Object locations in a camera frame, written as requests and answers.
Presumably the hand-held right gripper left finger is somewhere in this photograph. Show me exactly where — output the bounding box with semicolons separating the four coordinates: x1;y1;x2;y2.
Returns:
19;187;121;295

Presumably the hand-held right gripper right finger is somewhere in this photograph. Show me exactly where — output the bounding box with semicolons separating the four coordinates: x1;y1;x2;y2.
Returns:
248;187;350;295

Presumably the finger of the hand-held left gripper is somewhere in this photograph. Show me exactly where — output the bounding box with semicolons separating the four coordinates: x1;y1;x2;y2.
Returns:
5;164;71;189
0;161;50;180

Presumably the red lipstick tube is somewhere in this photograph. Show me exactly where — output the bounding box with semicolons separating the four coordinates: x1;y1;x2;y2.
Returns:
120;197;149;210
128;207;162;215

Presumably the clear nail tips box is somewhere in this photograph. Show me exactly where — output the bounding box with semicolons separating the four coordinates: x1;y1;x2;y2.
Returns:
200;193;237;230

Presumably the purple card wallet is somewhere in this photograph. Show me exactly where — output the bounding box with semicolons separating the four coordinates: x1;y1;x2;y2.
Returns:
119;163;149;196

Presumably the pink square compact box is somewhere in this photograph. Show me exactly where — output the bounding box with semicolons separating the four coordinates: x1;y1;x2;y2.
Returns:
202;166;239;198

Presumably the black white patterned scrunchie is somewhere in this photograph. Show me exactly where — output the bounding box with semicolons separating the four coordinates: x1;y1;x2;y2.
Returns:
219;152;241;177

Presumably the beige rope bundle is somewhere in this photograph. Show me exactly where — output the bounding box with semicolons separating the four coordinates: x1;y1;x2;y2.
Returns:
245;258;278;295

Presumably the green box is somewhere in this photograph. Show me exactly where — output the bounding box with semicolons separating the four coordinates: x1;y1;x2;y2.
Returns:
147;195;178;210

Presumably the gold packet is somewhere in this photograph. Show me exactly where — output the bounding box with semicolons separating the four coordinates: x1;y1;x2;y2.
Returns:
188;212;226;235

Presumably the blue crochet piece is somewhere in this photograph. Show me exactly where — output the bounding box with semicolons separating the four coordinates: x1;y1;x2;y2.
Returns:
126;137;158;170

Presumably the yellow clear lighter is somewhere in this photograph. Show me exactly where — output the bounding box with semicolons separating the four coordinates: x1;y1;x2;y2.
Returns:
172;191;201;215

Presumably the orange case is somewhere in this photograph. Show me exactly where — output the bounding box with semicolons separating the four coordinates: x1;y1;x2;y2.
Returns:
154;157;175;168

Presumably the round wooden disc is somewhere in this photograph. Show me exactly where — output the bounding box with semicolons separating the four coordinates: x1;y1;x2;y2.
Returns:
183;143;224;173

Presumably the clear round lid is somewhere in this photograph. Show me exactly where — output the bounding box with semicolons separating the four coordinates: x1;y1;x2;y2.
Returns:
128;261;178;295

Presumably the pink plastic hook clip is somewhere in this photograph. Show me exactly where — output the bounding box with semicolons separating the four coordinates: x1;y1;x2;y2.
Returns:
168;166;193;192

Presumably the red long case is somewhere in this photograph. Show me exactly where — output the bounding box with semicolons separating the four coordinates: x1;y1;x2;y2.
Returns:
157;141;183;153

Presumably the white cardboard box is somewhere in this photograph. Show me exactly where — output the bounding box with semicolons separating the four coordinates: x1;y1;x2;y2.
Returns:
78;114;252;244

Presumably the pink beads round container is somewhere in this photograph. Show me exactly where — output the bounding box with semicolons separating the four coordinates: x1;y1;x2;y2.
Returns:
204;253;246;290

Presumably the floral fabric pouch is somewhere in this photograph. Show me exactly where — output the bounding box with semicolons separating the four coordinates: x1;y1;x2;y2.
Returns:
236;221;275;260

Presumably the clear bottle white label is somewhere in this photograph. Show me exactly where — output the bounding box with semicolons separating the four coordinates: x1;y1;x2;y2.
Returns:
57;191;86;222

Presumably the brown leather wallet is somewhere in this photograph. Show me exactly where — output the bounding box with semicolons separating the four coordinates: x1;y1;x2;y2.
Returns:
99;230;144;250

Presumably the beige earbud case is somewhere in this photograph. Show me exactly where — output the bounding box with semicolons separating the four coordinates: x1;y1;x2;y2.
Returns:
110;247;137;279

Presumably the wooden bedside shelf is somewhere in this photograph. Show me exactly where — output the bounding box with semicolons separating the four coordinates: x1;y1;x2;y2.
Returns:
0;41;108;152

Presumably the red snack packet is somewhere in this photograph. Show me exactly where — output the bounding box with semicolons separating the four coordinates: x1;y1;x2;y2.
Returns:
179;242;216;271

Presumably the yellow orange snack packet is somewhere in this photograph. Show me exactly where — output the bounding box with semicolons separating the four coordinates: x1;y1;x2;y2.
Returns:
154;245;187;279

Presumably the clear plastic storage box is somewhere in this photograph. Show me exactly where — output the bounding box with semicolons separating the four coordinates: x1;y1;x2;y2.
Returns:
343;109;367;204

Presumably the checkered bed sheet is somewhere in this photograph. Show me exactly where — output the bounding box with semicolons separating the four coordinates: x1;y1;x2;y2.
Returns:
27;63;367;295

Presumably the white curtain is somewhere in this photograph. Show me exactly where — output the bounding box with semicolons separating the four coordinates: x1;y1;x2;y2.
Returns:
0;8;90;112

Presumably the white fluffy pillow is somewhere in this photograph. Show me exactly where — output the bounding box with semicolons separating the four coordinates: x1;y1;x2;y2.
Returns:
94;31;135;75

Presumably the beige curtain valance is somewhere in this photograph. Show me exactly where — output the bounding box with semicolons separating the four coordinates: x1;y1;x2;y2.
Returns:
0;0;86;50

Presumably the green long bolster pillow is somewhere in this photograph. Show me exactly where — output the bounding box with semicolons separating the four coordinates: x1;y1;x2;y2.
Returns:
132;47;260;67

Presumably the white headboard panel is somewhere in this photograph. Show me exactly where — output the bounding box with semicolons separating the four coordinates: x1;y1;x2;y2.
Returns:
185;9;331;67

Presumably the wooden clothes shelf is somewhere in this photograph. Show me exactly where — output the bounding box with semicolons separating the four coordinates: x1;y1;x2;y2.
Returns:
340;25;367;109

## Prompt
Every entry above must be returned word for word.

## Written reply
Object locations in a camera frame, written as requests and answers.
Presumably the hand-held right gripper left finger is somewhere in this photograph. Show me exactly where — output the bounding box with semicolons separating the four coordinates: x1;y1;x2;y2.
Returns:
19;187;121;295

Presumably the hand-held right gripper right finger is somewhere in this photograph. Show me exactly where — output the bounding box with semicolons separating the four coordinates: x1;y1;x2;y2.
Returns:
248;187;350;295

Presumably the finger of the hand-held left gripper is somewhere in this photograph. Show me exactly where — output the bounding box with semicolons separating the four coordinates: x1;y1;x2;y2.
Returns:
5;164;71;189
0;161;50;180

Presumably the red lipstick tube is somewhere in this photograph. Show me exactly where — output the bounding box with semicolons separating the four coordinates: x1;y1;x2;y2.
Returns:
120;197;149;210
128;207;162;215

Presumably the clear nail tips box is somewhere in this photograph. Show me exactly where — output the bounding box with semicolons separating the four coordinates: x1;y1;x2;y2.
Returns:
200;193;237;230

Presumably the purple card wallet is somewhere in this photograph. Show me exactly where — output the bounding box with semicolons separating the four coordinates: x1;y1;x2;y2.
Returns:
119;163;149;196

Presumably the pink square compact box is somewhere in this photograph. Show me exactly where — output the bounding box with semicolons separating the four coordinates: x1;y1;x2;y2.
Returns:
202;166;239;198

Presumably the black white patterned scrunchie is somewhere in this photograph. Show me exactly where — output the bounding box with semicolons separating the four coordinates: x1;y1;x2;y2.
Returns:
219;152;241;177

Presumably the beige rope bundle is somewhere in this photograph. Show me exactly where — output the bounding box with semicolons separating the four coordinates: x1;y1;x2;y2.
Returns:
245;258;278;295

Presumably the green box is somewhere in this photograph. Show me exactly where — output the bounding box with semicolons separating the four coordinates: x1;y1;x2;y2.
Returns:
147;195;178;210

Presumably the gold packet is somewhere in this photograph. Show me exactly where — output the bounding box with semicolons separating the four coordinates: x1;y1;x2;y2.
Returns:
188;212;226;235

Presumably the blue crochet piece is somewhere in this photograph. Show me exactly where — output the bounding box with semicolons separating the four coordinates: x1;y1;x2;y2.
Returns:
126;137;158;170

Presumably the yellow clear lighter is somewhere in this photograph. Show me exactly where — output the bounding box with semicolons separating the four coordinates: x1;y1;x2;y2.
Returns:
172;191;201;215

Presumably the orange case is somewhere in this photograph. Show me exactly where — output the bounding box with semicolons separating the four coordinates: x1;y1;x2;y2.
Returns:
154;157;175;168

Presumably the round wooden disc is somewhere in this photograph. Show me exactly where — output the bounding box with semicolons separating the four coordinates: x1;y1;x2;y2.
Returns:
183;143;224;173

Presumably the clear round lid is somewhere in this photograph. Show me exactly where — output the bounding box with semicolons separating the four coordinates: x1;y1;x2;y2.
Returns:
128;261;178;295

Presumably the pink plastic hook clip is somewhere in this photograph. Show me exactly where — output the bounding box with semicolons separating the four coordinates: x1;y1;x2;y2.
Returns:
168;166;193;192

Presumably the red long case is somewhere in this photograph. Show me exactly where — output the bounding box with semicolons separating the four coordinates: x1;y1;x2;y2.
Returns:
157;141;183;153

Presumably the white cardboard box is somewhere in this photograph. Show me exactly where — output the bounding box with semicolons separating the four coordinates: x1;y1;x2;y2.
Returns:
78;114;252;244

Presumably the pink beads round container is somewhere in this photograph. Show me exactly where — output the bounding box with semicolons separating the four coordinates: x1;y1;x2;y2.
Returns:
204;253;246;290

Presumably the floral fabric pouch is somewhere in this photograph. Show me exactly where — output the bounding box with semicolons separating the four coordinates: x1;y1;x2;y2.
Returns:
236;221;275;260

Presumably the clear bottle white label is somewhere in this photograph. Show me exactly where — output the bounding box with semicolons separating the four coordinates: x1;y1;x2;y2.
Returns:
57;191;86;222

Presumably the brown leather wallet is somewhere in this photograph. Show me exactly where — output the bounding box with semicolons separating the four coordinates: x1;y1;x2;y2.
Returns:
99;230;144;250

Presumably the beige earbud case is somewhere in this photograph. Show me exactly where — output the bounding box with semicolons separating the four coordinates: x1;y1;x2;y2.
Returns:
110;247;137;279

Presumably the wooden bedside shelf is somewhere in this photograph. Show me exactly where — output the bounding box with semicolons separating the four coordinates: x1;y1;x2;y2.
Returns:
0;41;108;152

Presumably the red snack packet is somewhere in this photograph. Show me exactly where — output the bounding box with semicolons separating the four coordinates: x1;y1;x2;y2.
Returns:
179;242;216;271

Presumably the yellow orange snack packet is somewhere in this photograph. Show me exactly where — output the bounding box with semicolons separating the four coordinates: x1;y1;x2;y2.
Returns:
154;245;187;279

Presumably the clear plastic storage box is somewhere in this photograph. Show me exactly where — output the bounding box with semicolons separating the four coordinates: x1;y1;x2;y2.
Returns:
343;109;367;204

Presumably the checkered bed sheet is somewhere in this photograph. Show me exactly where — output the bounding box with semicolons separating the four coordinates: x1;y1;x2;y2.
Returns:
27;63;367;295

Presumably the white curtain is somewhere in this photograph. Show me exactly where — output the bounding box with semicolons separating the four coordinates: x1;y1;x2;y2.
Returns:
0;8;90;112

Presumably the white fluffy pillow is somewhere in this photograph. Show me exactly where — output the bounding box with semicolons separating the four coordinates: x1;y1;x2;y2.
Returns:
94;31;135;75

Presumably the beige curtain valance is somewhere in this photograph. Show me exactly where — output the bounding box with semicolons separating the four coordinates: x1;y1;x2;y2.
Returns:
0;0;86;50

Presumably the green long bolster pillow is somewhere in this photograph. Show me exactly where — output the bounding box with semicolons separating the four coordinates: x1;y1;x2;y2.
Returns:
132;47;260;67

Presumably the white headboard panel is somewhere in this photograph. Show me exactly where — output the bounding box with semicolons separating the four coordinates: x1;y1;x2;y2.
Returns:
185;9;331;67

Presumably the wooden clothes shelf is somewhere in this photograph. Show me exactly where — output the bounding box with semicolons separating the four coordinates: x1;y1;x2;y2.
Returns:
340;25;367;109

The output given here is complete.